What to work on. Every entry below is to be copied exactly, apart from any picture it holds.

Material provided.
╔══

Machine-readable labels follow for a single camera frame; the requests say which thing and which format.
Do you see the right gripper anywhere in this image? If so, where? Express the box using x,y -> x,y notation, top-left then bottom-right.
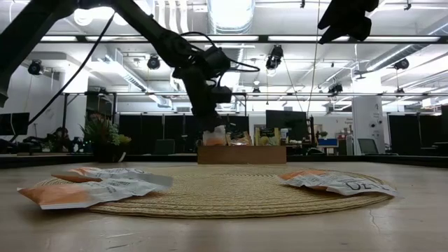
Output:
317,0 -> 381,45

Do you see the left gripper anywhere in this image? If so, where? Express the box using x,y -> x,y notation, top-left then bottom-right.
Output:
173,64 -> 234,133

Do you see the white orange tea packet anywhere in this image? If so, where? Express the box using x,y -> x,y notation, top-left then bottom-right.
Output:
277,169 -> 399,197
17,178 -> 159,210
202,125 -> 228,147
51,167 -> 174,188

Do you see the wooden three-compartment organiser box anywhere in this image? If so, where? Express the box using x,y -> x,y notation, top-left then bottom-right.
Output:
197,145 -> 287,165

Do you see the black computer monitor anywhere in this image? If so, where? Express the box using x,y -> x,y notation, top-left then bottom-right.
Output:
265,110 -> 312,141
0,112 -> 31,137

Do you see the round woven straw placemat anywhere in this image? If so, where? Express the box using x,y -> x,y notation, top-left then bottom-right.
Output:
34,164 -> 396,220

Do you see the small potted succulent plant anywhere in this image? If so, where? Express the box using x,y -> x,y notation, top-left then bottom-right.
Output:
79,113 -> 132,164

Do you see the person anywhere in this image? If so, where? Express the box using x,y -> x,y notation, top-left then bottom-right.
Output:
50,126 -> 74,153

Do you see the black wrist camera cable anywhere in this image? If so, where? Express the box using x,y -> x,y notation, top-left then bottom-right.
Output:
27,12 -> 260,125

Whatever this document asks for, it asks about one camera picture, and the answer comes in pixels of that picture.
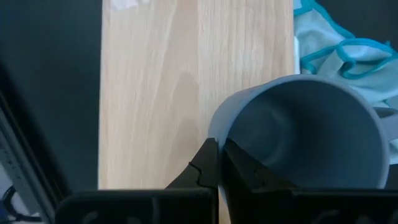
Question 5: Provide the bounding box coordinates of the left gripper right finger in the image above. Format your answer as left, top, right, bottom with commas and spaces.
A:
219, 138, 300, 224

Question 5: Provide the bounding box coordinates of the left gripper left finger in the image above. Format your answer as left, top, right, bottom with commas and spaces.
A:
164, 137, 218, 191

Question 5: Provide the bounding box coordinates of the grey plastic mug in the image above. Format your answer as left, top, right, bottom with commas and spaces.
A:
207, 73, 398, 191

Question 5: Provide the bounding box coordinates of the wooden shelf board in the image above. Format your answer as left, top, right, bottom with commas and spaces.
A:
97, 0, 297, 224

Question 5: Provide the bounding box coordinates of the light blue cloth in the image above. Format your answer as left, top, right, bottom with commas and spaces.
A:
292, 0, 398, 166

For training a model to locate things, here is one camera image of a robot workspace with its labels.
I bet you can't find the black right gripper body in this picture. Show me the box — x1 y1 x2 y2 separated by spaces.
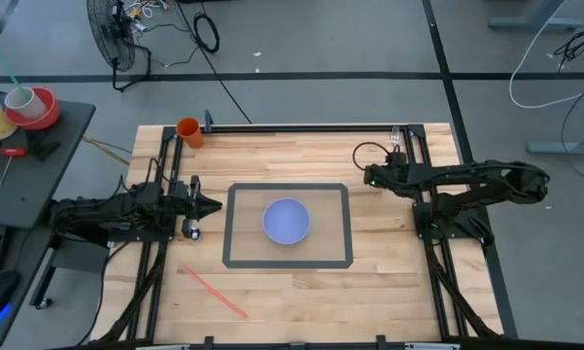
362 162 410 191

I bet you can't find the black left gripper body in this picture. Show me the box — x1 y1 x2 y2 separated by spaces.
182 174 204 240

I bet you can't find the orange plastic cup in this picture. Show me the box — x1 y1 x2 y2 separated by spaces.
176 117 205 150

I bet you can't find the lavender bowl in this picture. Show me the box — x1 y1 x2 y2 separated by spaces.
262 197 312 246

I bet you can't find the red drinking straw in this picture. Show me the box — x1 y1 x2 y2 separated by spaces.
182 264 251 321

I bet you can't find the clear mat with black border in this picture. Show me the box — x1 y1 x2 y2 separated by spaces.
222 182 355 270

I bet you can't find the dark grey side table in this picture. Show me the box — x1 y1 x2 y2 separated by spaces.
0 89 97 230

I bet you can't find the red bowl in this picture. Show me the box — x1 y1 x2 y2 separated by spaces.
4 86 61 131

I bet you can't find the grey desk foot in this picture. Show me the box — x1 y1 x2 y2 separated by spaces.
526 126 584 158
487 0 584 32

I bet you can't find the black floor fan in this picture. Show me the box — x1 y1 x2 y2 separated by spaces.
86 0 153 93

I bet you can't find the white paper cup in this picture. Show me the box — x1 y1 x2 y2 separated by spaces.
3 86 48 121

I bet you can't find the green straw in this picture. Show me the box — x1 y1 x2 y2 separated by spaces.
0 35 33 101

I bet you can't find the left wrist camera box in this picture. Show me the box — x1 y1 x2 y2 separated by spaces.
169 180 190 205

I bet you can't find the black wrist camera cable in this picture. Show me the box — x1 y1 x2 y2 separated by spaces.
352 141 393 172

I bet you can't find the black aluminium table frame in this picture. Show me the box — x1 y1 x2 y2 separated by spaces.
91 122 505 350

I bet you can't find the yellow cable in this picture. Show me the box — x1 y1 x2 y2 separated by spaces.
81 135 131 167

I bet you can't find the long black floor cable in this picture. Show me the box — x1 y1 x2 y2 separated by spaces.
173 0 253 124

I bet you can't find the coiled black cable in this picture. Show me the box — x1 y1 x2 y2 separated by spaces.
191 12 222 54

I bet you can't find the red handled screwdriver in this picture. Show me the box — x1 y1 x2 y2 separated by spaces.
0 147 29 188

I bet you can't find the white floor cable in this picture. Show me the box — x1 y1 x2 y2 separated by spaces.
508 0 584 110

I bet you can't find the tangled black cable bundle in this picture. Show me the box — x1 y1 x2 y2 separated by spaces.
553 14 584 72

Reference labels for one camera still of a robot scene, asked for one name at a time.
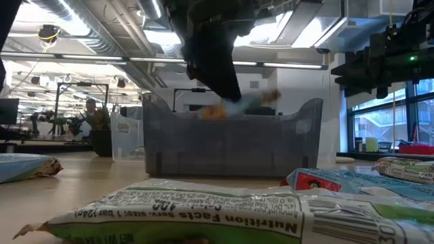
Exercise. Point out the black monitor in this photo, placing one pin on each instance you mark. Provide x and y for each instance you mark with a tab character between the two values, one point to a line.
8	112

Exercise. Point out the black dome camera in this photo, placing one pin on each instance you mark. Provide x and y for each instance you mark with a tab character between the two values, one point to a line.
322	51

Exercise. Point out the black aluminium rig frame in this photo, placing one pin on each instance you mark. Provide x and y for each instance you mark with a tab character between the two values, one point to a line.
8	17

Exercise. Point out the round clear woven coaster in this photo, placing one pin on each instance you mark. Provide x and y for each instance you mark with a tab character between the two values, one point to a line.
344	159

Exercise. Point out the white and blue granola bar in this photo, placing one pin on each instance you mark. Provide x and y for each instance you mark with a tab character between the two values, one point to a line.
237	106

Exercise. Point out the dark grey plastic bin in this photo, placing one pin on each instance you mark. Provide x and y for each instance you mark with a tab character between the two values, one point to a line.
230	149

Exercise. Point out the white and green granola bar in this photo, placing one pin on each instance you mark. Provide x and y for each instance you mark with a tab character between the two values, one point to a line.
203	217

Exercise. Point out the clear plastic bin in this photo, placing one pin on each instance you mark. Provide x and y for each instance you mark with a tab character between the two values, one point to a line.
127	142

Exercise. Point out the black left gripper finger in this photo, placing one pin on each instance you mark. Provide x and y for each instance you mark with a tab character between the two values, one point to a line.
213	67

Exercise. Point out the long ceiling light bar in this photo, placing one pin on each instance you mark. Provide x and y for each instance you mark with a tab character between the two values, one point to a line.
95	57

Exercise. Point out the red box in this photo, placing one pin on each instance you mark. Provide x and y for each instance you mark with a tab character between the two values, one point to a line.
417	149

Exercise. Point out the black background robot arm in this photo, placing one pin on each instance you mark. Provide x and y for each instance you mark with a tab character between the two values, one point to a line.
54	122

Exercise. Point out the dark cylindrical container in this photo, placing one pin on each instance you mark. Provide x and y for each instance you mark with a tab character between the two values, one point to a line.
358	145

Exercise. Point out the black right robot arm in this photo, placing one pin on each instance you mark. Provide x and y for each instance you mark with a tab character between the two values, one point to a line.
427	20

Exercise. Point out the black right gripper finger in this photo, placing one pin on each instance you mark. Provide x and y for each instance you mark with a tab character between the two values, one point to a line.
356	70
354	84

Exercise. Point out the person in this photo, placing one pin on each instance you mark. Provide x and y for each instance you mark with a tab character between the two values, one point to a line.
90	105

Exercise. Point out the yellow-green container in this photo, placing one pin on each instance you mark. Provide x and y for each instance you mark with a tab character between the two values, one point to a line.
372	144

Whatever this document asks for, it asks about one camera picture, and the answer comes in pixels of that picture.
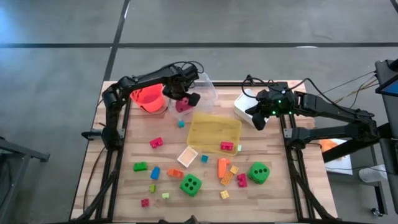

╚══

Exercise output.
Machine-readable labels follow for a single camera frame; the requests say which thing and which format.
Do you see the right gripper anywhere in this image? If so, where? Express the box using x,y -> x,y notation, top-left then bottom-right.
Output:
317,0 -> 381,45

Do you see the left gripper anywhere in this image? If so, where? Express the box using x,y -> x,y notation, top-left then bottom-right.
Output:
173,64 -> 234,133

Do you see the white orange tea packet anywhere in this image? If so, where? Express the box using x,y -> x,y notation, top-left then bottom-right.
Output:
277,169 -> 399,197
17,178 -> 159,210
202,125 -> 228,147
51,167 -> 174,188

Do you see the wooden three-compartment organiser box anywhere in this image? If so, where? Express the box using x,y -> x,y notation, top-left then bottom-right.
Output:
197,145 -> 287,165

Do you see the black computer monitor anywhere in this image? If so, where? Express the box using x,y -> x,y notation, top-left then bottom-right.
Output:
265,110 -> 312,141
0,112 -> 31,137

Do you see the round woven straw placemat anywhere in this image? If so, where? Express the box using x,y -> x,y notation, top-left then bottom-right.
Output:
34,164 -> 396,220

Do you see the small potted succulent plant anywhere in this image? If so, where? Express the box using x,y -> x,y notation, top-left then bottom-right.
Output:
79,113 -> 132,164

Do you see the person anywhere in this image? If so, where? Express the box using x,y -> x,y notation, top-left then bottom-right.
Output:
50,126 -> 74,153

Do you see the black wrist camera cable anywhere in this image? If so, where? Express the box using x,y -> x,y notation, top-left then bottom-right.
Output:
27,12 -> 260,125

Whatever this document asks for, it asks about one camera picture, and the answer comes in pixels of that picture.
Question 5: Provide the bounding box coordinates of the left gripper right finger in the image above. Format your answer as left, top, right, bottom with commas and spaces.
A:
219, 138, 300, 224

Question 5: Provide the bounding box coordinates of the left gripper left finger in the image above. Format your answer as left, top, right, bottom with commas and spaces.
A:
164, 137, 218, 191

Question 5: Provide the bounding box coordinates of the grey plastic mug in the image above. Format your answer as left, top, right, bottom with commas and spaces.
A:
207, 73, 398, 191

Question 5: Provide the bounding box coordinates of the wooden shelf board in the image above. Format your answer as left, top, right, bottom with commas and spaces.
A:
97, 0, 297, 224

Question 5: Provide the bounding box coordinates of the light blue cloth in the image above. Format your answer as left, top, right, bottom with commas and spaces.
A:
292, 0, 398, 166

For training a model to locate things, here is one camera image of a robot workspace with its labels.
I bet you can't find the black right gripper body in this picture. Show me the box — x1 y1 x2 y2 separated by spaces.
362 162 410 191

I bet you can't find the black left gripper body in this picture. Show me the box — x1 y1 x2 y2 separated by spaces.
182 174 204 240

I bet you can't find the orange plastic cup in this picture. Show me the box — x1 y1 x2 y2 separated by spaces.
176 117 205 150

I bet you can't find the lavender bowl in this picture. Show me the box — x1 y1 x2 y2 separated by spaces.
262 197 312 246

I bet you can't find the red drinking straw in this picture. Show me the box — x1 y1 x2 y2 separated by spaces.
182 264 251 321

I bet you can't find the clear mat with black border in this picture. Show me the box — x1 y1 x2 y2 separated by spaces.
222 182 355 270

I bet you can't find the dark grey side table in this picture. Show me the box — x1 y1 x2 y2 separated by spaces.
0 89 97 230

I bet you can't find the red bowl in this picture. Show me the box — x1 y1 x2 y2 separated by spaces.
4 86 61 131

I bet you can't find the grey desk foot in this picture. Show me the box — x1 y1 x2 y2 separated by spaces.
526 126 584 158
487 0 584 32

I bet you can't find the black floor fan in this picture. Show me the box — x1 y1 x2 y2 separated by spaces.
86 0 153 93

I bet you can't find the white paper cup in this picture. Show me the box — x1 y1 x2 y2 separated by spaces.
3 86 48 121

I bet you can't find the green straw in this picture. Show me the box — x1 y1 x2 y2 separated by spaces.
0 35 33 101

I bet you can't find the left wrist camera box in this picture. Show me the box — x1 y1 x2 y2 separated by spaces.
169 180 190 205

I bet you can't find the black wrist camera cable in this picture. Show me the box — x1 y1 x2 y2 separated by spaces.
352 141 393 172

I bet you can't find the black aluminium table frame in this picture. Show me the box — x1 y1 x2 y2 separated by spaces.
91 122 505 350

I bet you can't find the yellow cable in this picture. Show me the box — x1 y1 x2 y2 separated by spaces.
81 135 131 167

I bet you can't find the long black floor cable in this picture. Show me the box — x1 y1 x2 y2 separated by spaces.
173 0 253 124

I bet you can't find the coiled black cable in this picture. Show me the box — x1 y1 x2 y2 separated by spaces.
191 12 222 54

I bet you can't find the red handled screwdriver in this picture. Show me the box — x1 y1 x2 y2 separated by spaces.
0 147 29 188

I bet you can't find the white floor cable in this picture. Show me the box — x1 y1 x2 y2 separated by spaces.
508 0 584 110

I bet you can't find the tangled black cable bundle in this picture. Show me the box — x1 y1 x2 y2 separated by spaces.
553 14 584 72

Reference labels for one camera still of a robot scene, asked for one name at a time.
Exercise. Point out the black monitor in this photo, placing one pin on each instance you mark. Provide x and y for each instance you mark with a tab character between the two values, one point to a line.
8	112

Exercise. Point out the black dome camera in this photo, placing one pin on each instance you mark. Provide x and y for each instance you mark with a tab character between the two values, one point to a line.
322	51

Exercise. Point out the black aluminium rig frame in this photo, placing one pin on each instance you mark. Provide x and y for each instance you mark with a tab character between the two values, one point to a line.
8	17

Exercise. Point out the round clear woven coaster in this photo, placing one pin on each instance you mark. Provide x and y for each instance you mark with a tab character between the two values, one point to a line.
344	159

Exercise. Point out the white and blue granola bar in this photo, placing one pin on each instance you mark. Provide x and y for each instance you mark with a tab character between the two values, one point to a line.
237	106

Exercise. Point out the dark grey plastic bin in this photo, placing one pin on each instance you mark. Provide x and y for each instance you mark with a tab character between the two values, one point to a line.
230	149

Exercise. Point out the white and green granola bar in this photo, placing one pin on each instance you mark. Provide x and y for each instance you mark with a tab character between the two values, one point to a line.
203	217

Exercise. Point out the clear plastic bin in this photo, placing one pin on each instance you mark. Provide x and y for each instance you mark with a tab character between the two values, one point to a line.
127	142

Exercise. Point out the black left gripper finger in this photo, placing one pin on each instance you mark. Provide x and y for each instance you mark with a tab character between the two values, one point to a line.
213	67

Exercise. Point out the long ceiling light bar in this photo, placing one pin on each instance you mark. Provide x and y for each instance you mark with a tab character between the two values, one point to a line.
95	57

Exercise. Point out the red box in this photo, placing one pin on each instance you mark. Provide x and y for each instance you mark with a tab character between the two values, one point to a line.
417	149

Exercise. Point out the black background robot arm in this photo, placing one pin on each instance you mark. Provide x and y for each instance you mark with a tab character between the two values, one point to a line.
54	122

Exercise. Point out the dark cylindrical container in this photo, placing one pin on each instance you mark. Provide x and y for each instance you mark with a tab character between the two values, one point to a line.
358	145

Exercise. Point out the black right robot arm in this photo, placing one pin on each instance you mark. Provide x and y for each instance you mark with a tab character between the two values, one point to a line.
427	20

Exercise. Point out the black right gripper finger in this photo, placing one pin on each instance you mark. Provide x and y for each instance you mark with a tab character between the two values, one point to a line.
356	70
354	84

Exercise. Point out the person in this photo, placing one pin on each instance you mark. Provide x and y for each instance you mark with a tab character between the two values, one point to a line.
90	105

Exercise. Point out the yellow-green container in this photo, placing one pin on each instance you mark. Provide x and y for each instance you mark with a tab character between the two values, one point to a line.
372	144

Whatever this document asks for, it asks about one camera picture, and the answer comes in pixels of that picture.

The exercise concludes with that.